Consolidated operating revenues for the quarter were $59.2 million, a 14.1 per cent decrease from $68.9 million in the third quarter of 2024. This was attributed to lower utilisation in the company's premium liftboat fleet and soft market conditions in the North Sea.
Average day rates increased by 3.2 per cent year-on-year to $19,490, but fleet utilisation dipped to 66 per cent from 67 per cent in the prior-year period.
Direct vessel profit (DVP) was $11.5 million for the quarter, down from $16 million in Q3 2024. The DVP margin decreased to 19.4 per cent from 23.2 per cent, partly due to $9.9 million in drydocking and major repair costs, which are expensed as incurred.
John Gellert, Chief Executive Officer, stated the liftboat sale demonstrates the deep value of the fleet and allows for a strategic shift away from high-volatility markets.

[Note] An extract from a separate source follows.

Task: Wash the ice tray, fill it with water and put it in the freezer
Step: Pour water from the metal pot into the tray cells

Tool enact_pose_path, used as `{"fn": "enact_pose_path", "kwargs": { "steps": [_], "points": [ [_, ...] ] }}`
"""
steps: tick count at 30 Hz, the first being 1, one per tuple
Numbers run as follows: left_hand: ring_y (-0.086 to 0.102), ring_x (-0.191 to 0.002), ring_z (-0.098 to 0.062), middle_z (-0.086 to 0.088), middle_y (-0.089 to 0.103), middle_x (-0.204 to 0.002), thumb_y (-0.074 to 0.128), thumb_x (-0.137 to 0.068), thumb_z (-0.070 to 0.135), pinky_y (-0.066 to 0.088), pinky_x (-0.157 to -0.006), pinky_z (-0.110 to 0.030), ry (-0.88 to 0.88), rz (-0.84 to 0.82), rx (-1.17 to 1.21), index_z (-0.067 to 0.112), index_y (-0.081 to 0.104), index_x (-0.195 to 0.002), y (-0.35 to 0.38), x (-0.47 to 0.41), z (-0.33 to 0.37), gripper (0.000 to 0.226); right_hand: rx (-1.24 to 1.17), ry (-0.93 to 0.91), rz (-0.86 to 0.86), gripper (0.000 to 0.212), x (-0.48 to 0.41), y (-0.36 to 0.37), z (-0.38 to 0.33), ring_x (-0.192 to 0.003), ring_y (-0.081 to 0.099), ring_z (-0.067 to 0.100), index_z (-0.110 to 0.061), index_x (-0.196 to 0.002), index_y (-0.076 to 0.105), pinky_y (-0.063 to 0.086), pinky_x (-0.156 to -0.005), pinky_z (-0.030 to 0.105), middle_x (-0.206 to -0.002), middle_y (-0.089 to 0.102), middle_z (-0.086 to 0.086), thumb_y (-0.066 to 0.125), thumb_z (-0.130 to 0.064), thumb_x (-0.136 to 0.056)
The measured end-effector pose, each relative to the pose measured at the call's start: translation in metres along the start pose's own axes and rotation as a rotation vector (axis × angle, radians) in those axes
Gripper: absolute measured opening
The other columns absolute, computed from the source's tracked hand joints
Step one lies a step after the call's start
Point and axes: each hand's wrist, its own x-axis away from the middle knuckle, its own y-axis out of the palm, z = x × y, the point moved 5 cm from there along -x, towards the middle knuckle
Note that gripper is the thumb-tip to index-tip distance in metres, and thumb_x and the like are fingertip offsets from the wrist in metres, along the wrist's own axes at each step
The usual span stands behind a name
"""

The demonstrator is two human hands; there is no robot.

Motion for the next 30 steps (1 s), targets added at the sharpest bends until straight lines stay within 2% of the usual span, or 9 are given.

He noted that despite soft conditions in the North Sea, the platform supply vessel (PSV) fleet generated a 24.8 per cent DVP margin. The company also secured multi-year contracts in Brazil for two large hybrid-powered PSVs, which will reduce its North Sea presence.
Gellert added, "We are streamlining our cost structure...and will utilize our improved liquidity profile to fund our newbuild PSV program and position ourselves for developments in offshore markets in the near term. With a better positioned fleet, an improved cost structure and a strengthened balance sheet, we will continue to explore opportunities to redeploy capital."